*** Opening of Information ***

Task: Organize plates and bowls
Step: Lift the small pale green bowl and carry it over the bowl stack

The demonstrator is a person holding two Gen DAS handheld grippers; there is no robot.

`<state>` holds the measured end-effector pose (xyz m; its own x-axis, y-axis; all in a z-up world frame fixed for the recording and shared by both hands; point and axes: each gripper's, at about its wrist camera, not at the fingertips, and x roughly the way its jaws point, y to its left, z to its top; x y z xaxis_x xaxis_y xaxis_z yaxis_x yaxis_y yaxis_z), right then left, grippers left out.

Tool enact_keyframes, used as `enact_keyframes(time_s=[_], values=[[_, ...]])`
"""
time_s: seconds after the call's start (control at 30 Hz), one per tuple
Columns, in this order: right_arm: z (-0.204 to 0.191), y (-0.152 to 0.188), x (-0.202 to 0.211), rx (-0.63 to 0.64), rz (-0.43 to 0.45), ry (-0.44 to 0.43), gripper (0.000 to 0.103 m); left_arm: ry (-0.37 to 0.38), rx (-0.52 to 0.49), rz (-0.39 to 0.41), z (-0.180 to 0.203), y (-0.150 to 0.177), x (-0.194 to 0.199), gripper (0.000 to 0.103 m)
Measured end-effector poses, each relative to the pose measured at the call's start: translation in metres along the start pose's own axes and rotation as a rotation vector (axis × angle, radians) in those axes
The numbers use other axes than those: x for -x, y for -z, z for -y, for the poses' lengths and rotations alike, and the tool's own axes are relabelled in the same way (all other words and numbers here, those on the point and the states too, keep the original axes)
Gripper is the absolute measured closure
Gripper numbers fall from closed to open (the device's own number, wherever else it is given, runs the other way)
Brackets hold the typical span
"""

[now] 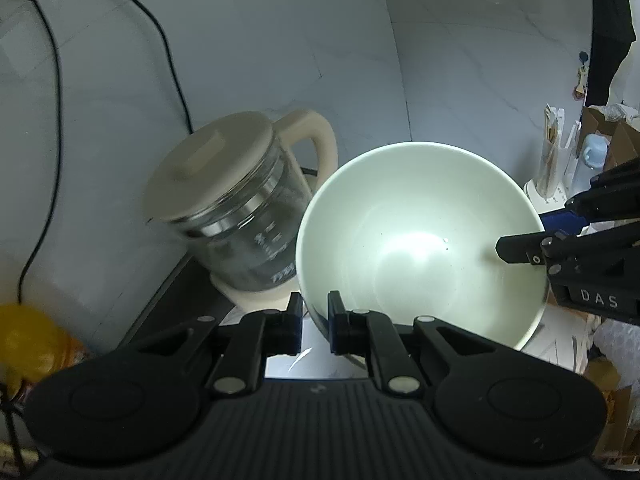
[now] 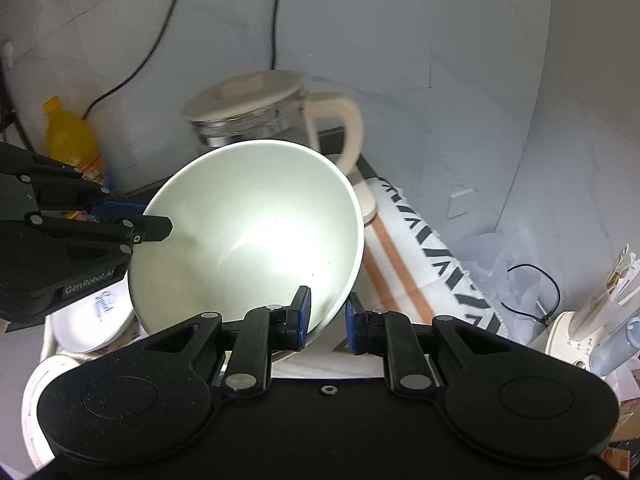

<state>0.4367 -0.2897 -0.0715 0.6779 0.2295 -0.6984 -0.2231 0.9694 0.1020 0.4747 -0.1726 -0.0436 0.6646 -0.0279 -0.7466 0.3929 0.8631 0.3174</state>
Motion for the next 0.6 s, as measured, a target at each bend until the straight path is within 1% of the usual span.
enact_keyframes(time_s=[0.1, 0.37, 0.6], values=[[-0.013, 0.008, 0.011, 0.006, 0.001, -0.009, 0.085, -0.01, -0.007, -0.001, -0.002, 0.012, 0.013, 0.092], [-0.037, 0.036, 0.034, 0.017, -0.012, -0.022, 0.085, -0.006, 0.003, -0.014, -0.003, 0.046, 0.043, 0.092], [-0.054, 0.057, 0.045, 0.033, -0.029, -0.036, 0.085, -0.005, 0.013, -0.032, -0.001, 0.074, 0.064, 0.092]])
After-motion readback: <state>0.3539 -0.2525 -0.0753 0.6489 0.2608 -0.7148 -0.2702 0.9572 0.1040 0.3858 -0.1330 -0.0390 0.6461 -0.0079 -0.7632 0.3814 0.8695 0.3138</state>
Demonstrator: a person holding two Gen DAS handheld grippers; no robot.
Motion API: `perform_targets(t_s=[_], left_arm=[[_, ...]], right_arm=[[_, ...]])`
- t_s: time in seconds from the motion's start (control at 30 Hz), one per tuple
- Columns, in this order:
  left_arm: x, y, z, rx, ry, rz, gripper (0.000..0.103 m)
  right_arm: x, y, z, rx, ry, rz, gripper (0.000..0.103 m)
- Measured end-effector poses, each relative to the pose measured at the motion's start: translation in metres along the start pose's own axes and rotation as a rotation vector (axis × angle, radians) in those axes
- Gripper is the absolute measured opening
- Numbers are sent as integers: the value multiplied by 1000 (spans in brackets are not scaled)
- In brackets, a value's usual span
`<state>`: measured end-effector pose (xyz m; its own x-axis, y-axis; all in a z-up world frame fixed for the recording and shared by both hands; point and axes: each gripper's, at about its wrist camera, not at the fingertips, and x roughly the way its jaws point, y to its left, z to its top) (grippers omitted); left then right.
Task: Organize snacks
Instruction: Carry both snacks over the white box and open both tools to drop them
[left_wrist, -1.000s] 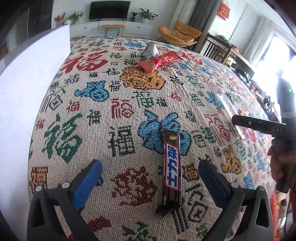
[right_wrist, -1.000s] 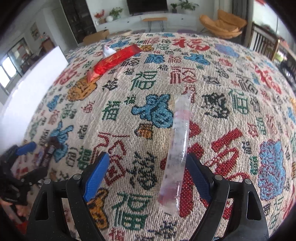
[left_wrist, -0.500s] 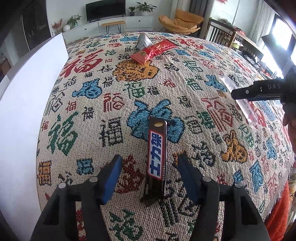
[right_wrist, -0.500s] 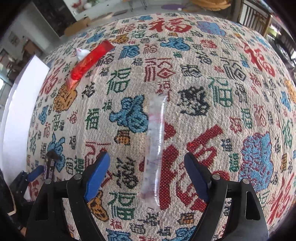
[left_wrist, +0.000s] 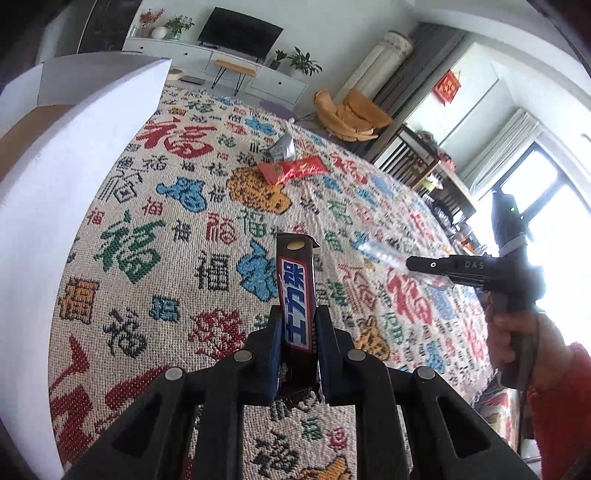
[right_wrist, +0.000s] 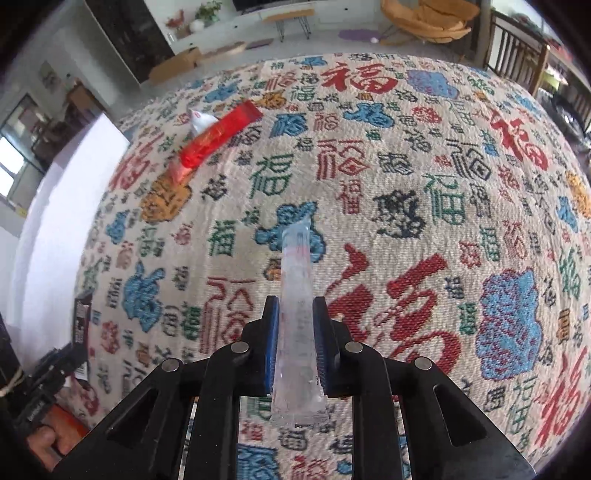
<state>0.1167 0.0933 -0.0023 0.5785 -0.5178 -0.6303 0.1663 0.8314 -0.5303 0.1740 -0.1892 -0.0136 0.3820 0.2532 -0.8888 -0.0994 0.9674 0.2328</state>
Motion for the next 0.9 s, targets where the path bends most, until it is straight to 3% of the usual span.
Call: perform_targets(t_s=[0.17,0.3,0.37,0.6,0.63,0.67,0.7,0.77,0.9], left_arm=[[-58,-1,29,-20,-109,-27,17],[-112,30,53,-72,-182,10,17],[-139,53,63,-97,-217,69,17],[-199,153,73,-184,-247,424,18],[-200,165,72,-198,-236,475,23],[-202,177,70,-217,-221,514,38],[-204,188,67,-239,-210,543,62],[-214,202,56,-277,-233,571,78],[-228,211,37,-335,-292,565,82]], right_arm=[[-25,48,15,18,-49,182,19],[-38,111,30,6,-80,339,19],[-46,150,34,-14,-93,421,19],[-40,307,26,-108,-52,683,19],[-35,329,21,-125,-45,710,20],[-29,348,15,-142,-42,742,26],[-22,365,9,-155,-39,769,42],[-13,384,-2,-180,-20,771,68],[-13,369,-15,-254,-65,718,68]])
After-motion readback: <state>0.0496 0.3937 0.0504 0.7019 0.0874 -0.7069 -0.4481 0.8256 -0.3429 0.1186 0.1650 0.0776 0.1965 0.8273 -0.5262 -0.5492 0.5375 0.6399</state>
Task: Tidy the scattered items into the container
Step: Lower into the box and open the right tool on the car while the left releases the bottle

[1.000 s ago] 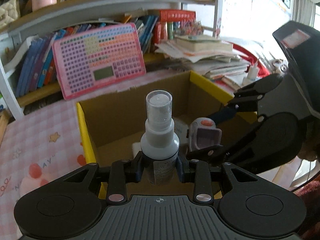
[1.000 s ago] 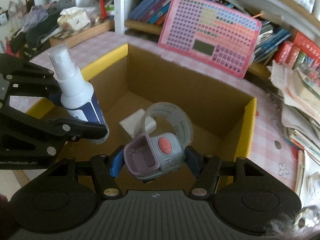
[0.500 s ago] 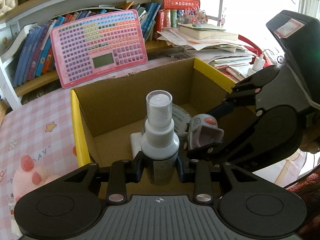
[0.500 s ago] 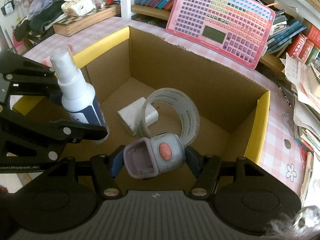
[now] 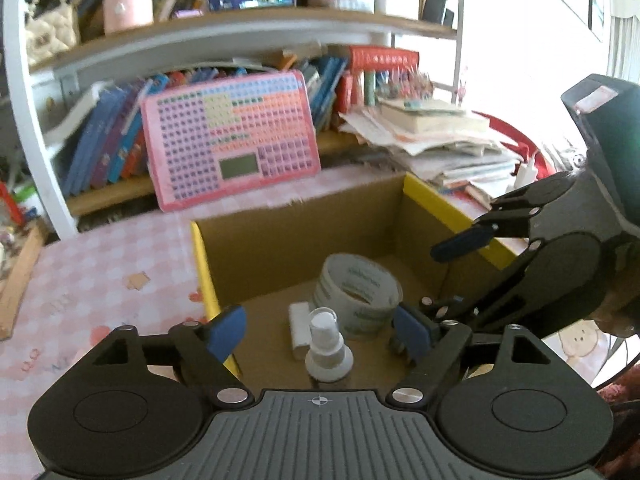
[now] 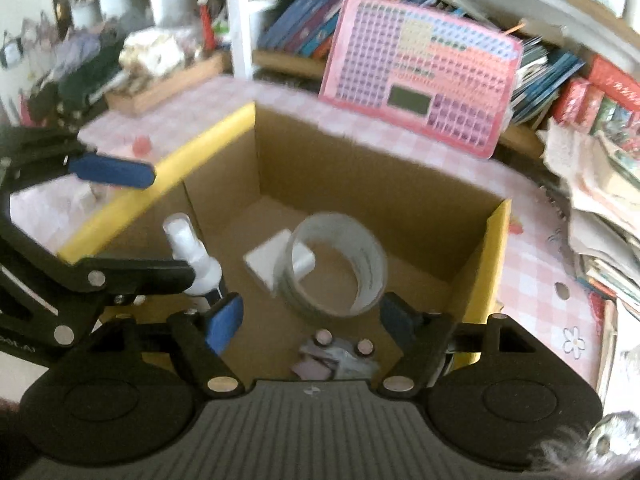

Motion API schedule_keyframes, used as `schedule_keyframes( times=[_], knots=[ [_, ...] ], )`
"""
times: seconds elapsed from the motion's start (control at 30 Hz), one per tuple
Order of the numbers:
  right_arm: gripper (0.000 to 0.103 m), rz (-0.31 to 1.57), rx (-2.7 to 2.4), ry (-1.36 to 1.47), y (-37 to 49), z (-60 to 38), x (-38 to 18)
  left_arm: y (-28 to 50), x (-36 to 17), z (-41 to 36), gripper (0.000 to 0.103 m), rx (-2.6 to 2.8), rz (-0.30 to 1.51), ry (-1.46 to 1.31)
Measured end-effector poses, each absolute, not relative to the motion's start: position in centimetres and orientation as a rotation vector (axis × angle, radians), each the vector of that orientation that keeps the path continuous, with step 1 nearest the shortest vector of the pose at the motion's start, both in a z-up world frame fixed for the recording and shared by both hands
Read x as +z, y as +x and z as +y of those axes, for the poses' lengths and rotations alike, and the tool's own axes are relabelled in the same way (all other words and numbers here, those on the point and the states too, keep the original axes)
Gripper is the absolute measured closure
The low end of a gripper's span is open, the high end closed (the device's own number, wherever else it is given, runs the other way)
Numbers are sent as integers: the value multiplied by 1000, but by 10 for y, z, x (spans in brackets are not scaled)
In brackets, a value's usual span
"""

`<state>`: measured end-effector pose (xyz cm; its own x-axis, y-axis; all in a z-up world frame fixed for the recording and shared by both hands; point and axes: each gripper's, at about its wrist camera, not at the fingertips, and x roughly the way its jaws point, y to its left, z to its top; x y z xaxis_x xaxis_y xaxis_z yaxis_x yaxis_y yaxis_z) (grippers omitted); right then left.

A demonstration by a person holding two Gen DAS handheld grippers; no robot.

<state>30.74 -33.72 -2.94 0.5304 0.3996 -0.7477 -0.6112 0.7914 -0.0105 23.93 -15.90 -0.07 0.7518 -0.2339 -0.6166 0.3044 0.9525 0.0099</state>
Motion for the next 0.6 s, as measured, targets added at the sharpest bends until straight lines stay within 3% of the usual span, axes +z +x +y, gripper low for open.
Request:
schedule_keyframes(
  times=[0.6],
  knots=[
    [29, 613, 376, -73, 225, -343, 9, 166, 31, -109, 15, -286, 507, 32]
  ],
)
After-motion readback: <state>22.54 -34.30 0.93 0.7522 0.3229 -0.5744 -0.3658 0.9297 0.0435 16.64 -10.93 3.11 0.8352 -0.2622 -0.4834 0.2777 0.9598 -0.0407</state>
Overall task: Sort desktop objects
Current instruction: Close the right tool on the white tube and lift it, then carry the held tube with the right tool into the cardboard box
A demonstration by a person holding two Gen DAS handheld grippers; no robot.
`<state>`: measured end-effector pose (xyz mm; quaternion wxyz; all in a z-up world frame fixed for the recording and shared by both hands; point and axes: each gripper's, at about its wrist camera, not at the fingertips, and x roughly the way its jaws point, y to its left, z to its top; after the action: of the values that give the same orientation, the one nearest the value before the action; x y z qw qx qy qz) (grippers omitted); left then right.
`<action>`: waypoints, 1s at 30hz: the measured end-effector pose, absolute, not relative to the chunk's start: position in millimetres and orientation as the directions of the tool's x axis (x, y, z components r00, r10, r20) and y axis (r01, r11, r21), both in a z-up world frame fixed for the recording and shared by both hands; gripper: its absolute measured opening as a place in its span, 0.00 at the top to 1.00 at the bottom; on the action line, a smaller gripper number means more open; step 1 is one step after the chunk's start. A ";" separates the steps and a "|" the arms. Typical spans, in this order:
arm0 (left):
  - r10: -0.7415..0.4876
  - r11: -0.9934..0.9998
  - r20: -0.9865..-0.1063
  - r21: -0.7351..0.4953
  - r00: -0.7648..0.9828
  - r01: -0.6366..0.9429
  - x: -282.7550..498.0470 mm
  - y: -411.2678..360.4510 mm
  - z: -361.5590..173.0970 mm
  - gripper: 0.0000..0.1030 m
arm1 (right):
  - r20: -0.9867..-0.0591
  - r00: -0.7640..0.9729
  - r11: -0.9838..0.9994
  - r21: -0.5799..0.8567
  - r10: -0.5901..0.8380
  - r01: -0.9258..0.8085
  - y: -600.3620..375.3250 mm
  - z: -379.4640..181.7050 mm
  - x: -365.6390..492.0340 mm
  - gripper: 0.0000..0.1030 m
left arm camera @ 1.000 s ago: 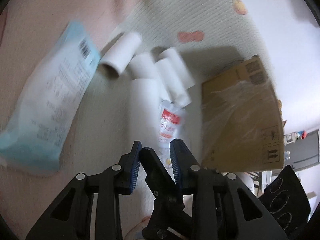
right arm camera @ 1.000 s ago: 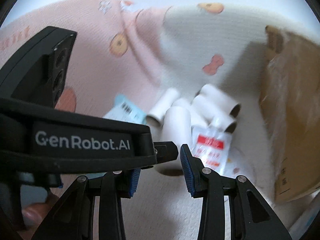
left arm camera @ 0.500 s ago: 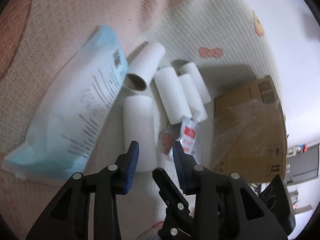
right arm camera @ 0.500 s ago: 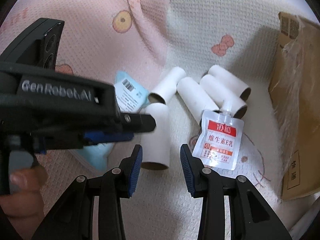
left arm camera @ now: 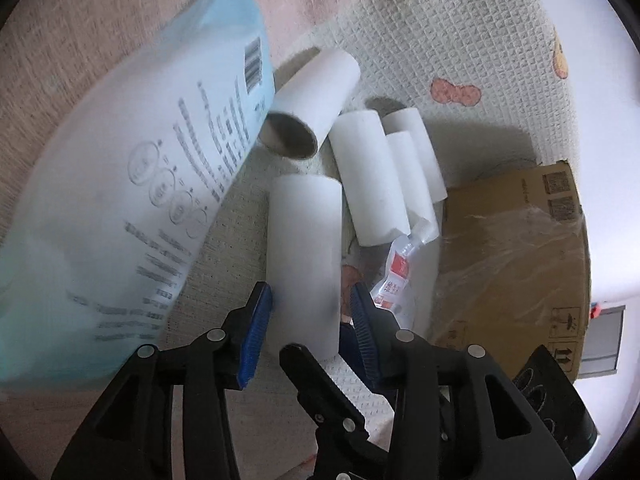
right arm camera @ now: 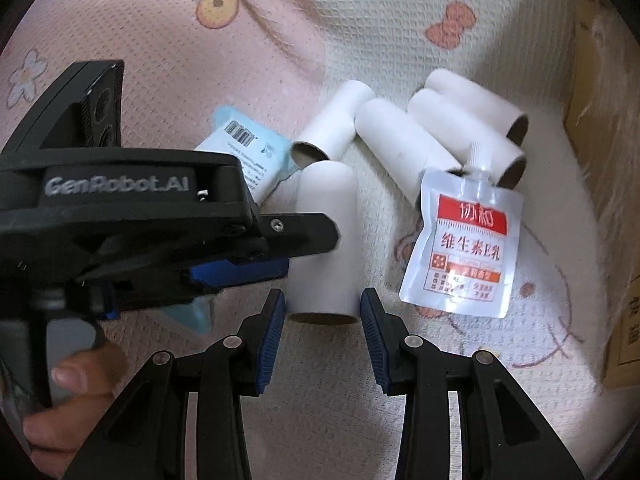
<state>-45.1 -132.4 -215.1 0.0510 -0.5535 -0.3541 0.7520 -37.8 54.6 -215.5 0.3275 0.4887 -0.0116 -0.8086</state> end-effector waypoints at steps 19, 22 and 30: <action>0.459 -0.756 -0.777 -0.597 -0.431 0.270 -39.5 -127.4 -207.2 0.57 | -0.775 -0.282 -0.766 0.369 -0.566 0.526 50.2 -228.0 -40.8 0.61; 0.442 -0.776 -0.773 -0.584 -0.455 0.239 -35.6 -124.3 -192.6 0.57 | -0.762 -0.295 -0.756 0.361 -0.577 0.546 50.1 -218.0 -38.6 0.61; 0.436 -0.794 -0.726 -0.588 -0.531 0.152 -26.8 -117.6 -140.9 0.57 | -0.707 -0.376 -0.740 0.310 -0.599 0.597 54.0 -177.3 -28.8 0.61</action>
<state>-26.8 -117.6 -140.9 0.0868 -0.4763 -0.3086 0.8188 -28.8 54.0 -177.3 0.3604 0.4266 -0.0015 -0.8295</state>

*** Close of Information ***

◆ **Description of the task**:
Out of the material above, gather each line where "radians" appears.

◆ **Your solution**:
Measured end-effector poses, each relative to the pose measured at the call's start: translation in metres along the start pose's own axes and rotation as a rotation vector (axis × angle, radians) in those axes
- Measured end-effector poses, each relative to the pose measured at the motion's start: translation in metres along the start pose's own axes and rotation as a rotation vector (axis × angle, radians) in those axes
Measured end-effector poses, each absolute, not relative to the motion's start: position in centimetres and orientation as a rotation vector (axis × angle, radians), each the vector of that orientation that keeps the path continuous, with step 1 nearest the shortest vector of the pose at the motion's start, both in a z-up world frame fixed for the recording and shared by both hands

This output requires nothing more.